ABOUT THIS TASK
Determine the number of lines in the data that contain "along", and write only that number.

RECORDED DATA
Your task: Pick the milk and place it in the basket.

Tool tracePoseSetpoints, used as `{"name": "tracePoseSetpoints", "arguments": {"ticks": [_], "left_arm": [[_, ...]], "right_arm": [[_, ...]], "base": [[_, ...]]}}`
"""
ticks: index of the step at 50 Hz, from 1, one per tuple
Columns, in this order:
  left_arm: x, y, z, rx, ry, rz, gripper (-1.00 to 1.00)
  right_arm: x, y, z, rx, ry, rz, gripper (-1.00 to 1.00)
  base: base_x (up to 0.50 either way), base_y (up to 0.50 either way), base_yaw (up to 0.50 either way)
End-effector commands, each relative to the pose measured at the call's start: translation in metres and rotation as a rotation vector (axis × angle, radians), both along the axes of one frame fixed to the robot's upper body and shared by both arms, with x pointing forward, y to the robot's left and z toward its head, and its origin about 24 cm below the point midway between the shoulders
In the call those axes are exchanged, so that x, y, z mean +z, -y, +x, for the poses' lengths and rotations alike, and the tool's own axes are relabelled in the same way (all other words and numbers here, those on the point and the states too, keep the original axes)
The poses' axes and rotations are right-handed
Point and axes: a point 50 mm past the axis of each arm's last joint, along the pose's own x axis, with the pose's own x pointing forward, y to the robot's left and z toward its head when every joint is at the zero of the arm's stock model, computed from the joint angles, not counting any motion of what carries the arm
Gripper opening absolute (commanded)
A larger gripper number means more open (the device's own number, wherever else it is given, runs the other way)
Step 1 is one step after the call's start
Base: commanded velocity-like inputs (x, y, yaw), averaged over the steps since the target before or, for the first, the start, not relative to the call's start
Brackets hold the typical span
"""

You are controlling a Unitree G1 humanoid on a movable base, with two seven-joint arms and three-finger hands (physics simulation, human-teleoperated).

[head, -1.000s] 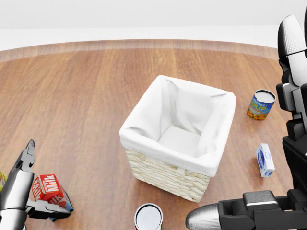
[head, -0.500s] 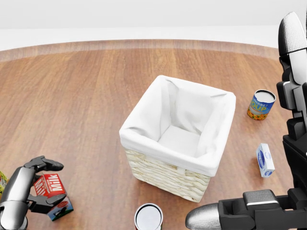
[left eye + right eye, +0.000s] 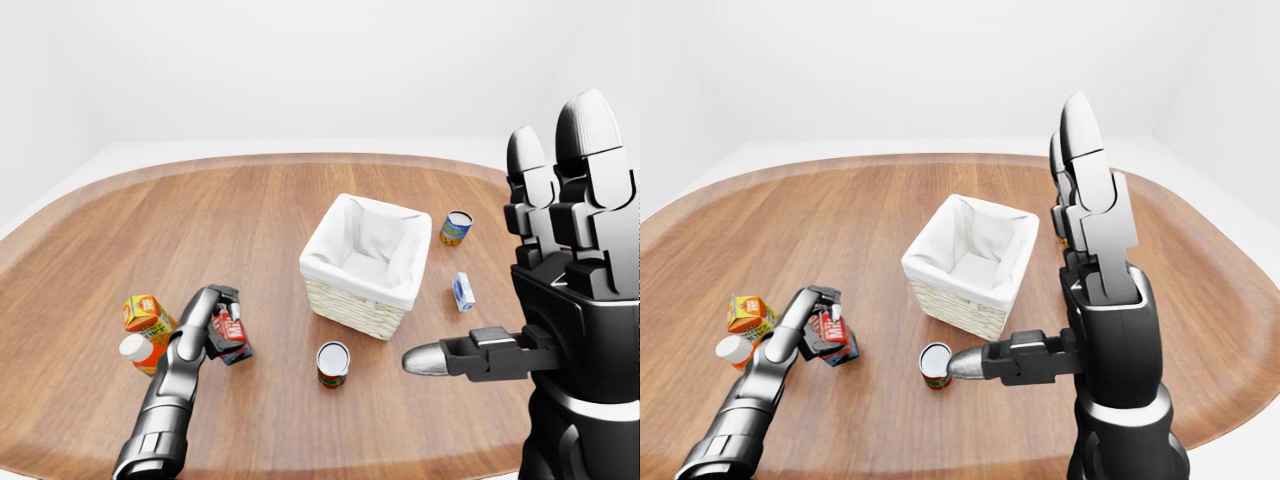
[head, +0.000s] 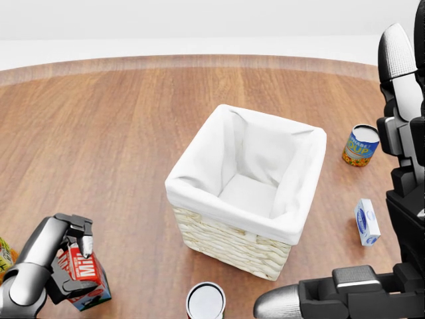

ANSWER BOX
2